Das ist der Moment, in dem Grenzüberschreitung wahrscheinlich am
leichtesten passieren kann, aber es fühlt sich alles sicher an. Man muss
hier zu nichts nein sagen, es reicht völlig, dass man nicht ja sagt. Es
passiert nichts, wenn man nicht selbst den Anstoß gibt. Sibylle wird später
erzählen, dass sie für diese Art der Sensibilisierung monatelang mit
Sexualbegleiter*innen und Trainer*innen zusammengearbeitet hätten.

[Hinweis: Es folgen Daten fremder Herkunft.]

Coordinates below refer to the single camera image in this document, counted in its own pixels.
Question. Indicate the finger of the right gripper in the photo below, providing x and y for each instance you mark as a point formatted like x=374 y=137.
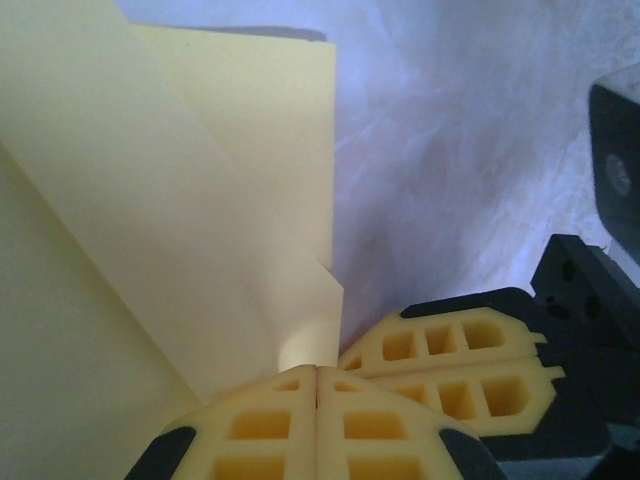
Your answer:
x=419 y=340
x=430 y=387

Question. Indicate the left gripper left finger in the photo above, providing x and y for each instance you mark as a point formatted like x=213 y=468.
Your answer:
x=260 y=425

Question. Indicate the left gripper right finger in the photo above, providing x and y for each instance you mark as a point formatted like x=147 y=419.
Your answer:
x=380 y=425

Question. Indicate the yellow paper sheet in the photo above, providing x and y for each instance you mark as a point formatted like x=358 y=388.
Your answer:
x=150 y=200

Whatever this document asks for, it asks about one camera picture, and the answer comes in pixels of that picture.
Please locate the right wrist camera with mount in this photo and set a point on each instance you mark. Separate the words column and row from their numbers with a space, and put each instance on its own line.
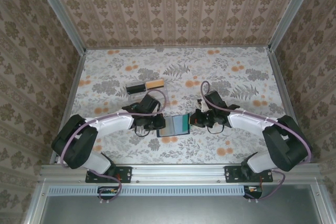
column 202, row 107

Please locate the black connector port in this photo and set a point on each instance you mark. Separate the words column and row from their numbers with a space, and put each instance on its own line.
column 253, row 191
column 107, row 192

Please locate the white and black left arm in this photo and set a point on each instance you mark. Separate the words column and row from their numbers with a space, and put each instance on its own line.
column 113, row 121

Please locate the dark blue leather card holder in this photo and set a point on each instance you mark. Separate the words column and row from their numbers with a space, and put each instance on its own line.
column 168, row 129

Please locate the aluminium frame upright post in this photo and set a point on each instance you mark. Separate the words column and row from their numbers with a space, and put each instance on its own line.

Es ist eine ganz neue Art der Selbstverantwortung. Eine, von der viele
glauben, es gäbe sie bereits für alle, aber hier merkt man, dass das nicht
stimmt. Es ist ein Gefühl, das es erschwert, den Club später wieder zu
verlassen und auf die kalte Straße zu treten. Das „Queens“ wird sich noch
Stunden danach realer anfühlen als die schweigenden Menschen in der U-Bahn.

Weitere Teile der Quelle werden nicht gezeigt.